Collected data Start Marker

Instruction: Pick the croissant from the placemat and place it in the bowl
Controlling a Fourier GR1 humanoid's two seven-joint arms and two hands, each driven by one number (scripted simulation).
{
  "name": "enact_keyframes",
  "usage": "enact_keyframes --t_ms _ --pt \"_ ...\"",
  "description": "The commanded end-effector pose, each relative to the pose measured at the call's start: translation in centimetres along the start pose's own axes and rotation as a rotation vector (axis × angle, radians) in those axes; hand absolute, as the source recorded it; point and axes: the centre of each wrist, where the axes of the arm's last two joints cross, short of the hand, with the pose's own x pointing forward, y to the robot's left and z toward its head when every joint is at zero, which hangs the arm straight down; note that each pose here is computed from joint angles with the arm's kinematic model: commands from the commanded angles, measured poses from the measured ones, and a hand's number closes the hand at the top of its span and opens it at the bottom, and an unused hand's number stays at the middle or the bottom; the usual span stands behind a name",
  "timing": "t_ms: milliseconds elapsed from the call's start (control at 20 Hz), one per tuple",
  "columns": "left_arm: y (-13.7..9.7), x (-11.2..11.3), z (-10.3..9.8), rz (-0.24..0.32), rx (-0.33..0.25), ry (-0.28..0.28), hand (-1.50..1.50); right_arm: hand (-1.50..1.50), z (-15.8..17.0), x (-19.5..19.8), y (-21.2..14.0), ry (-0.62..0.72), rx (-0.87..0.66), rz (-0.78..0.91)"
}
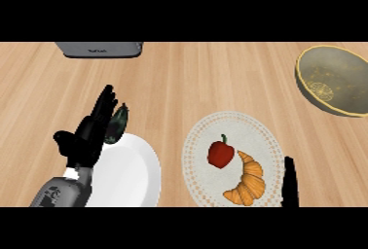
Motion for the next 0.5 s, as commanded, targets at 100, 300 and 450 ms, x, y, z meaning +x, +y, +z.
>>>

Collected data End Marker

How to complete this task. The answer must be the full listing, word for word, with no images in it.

Answer to this task.
Instruction: Pick the croissant from the placemat and place it in the bowl
Controlling a Fourier GR1 humanoid's two seven-joint arms and two hands, each driven by one number (scripted simulation).
{
  "name": "enact_keyframes",
  "usage": "enact_keyframes --t_ms _ --pt \"_ ...\"",
  "description": "The commanded end-effector pose, each relative to the pose measured at the call's start: translation in centimetres along the start pose's own axes and rotation as a rotation vector (axis × angle, radians) in those axes; hand absolute, as the source recorded it; point and axes: the centre of each wrist, where the axes of the arm's last two joints cross, short of the hand, with the pose's own x pointing forward, y to the robot's left and z toward its head when every joint is at zero, which hangs the arm straight down; note that each pose here is computed from joint angles with the arm's kinematic model: commands from the commanded angles, measured poses from the measured ones, and a hand's number closes the hand at the top of its span and opens it at the bottom, and an unused hand's number stays at the middle or the bottom; the usual span stands behind a name",
  "timing": "t_ms: milliseconds elapsed from the call's start (control at 20 Hz), one per tuple",
  "columns": "left_arm: y (-13.7..9.7), x (-11.2..11.3), z (-10.3..9.8), rz (-0.24..0.32), rx (-0.33..0.25), ry (-0.28..0.28), hand (-1.50..1.50); right_arm: hand (-1.50..1.50), z (-15.8..17.0), x (-19.5..19.8), y (-21.2..14.0), ry (-0.62..0.72), rx (-0.87..0.66), rz (-0.78..0.91)"
}
Motion for the next 0.5 s, as commanded, targets at 100, 300 and 450 ms, x, y, z meaning +x, +y, +z.
>>>

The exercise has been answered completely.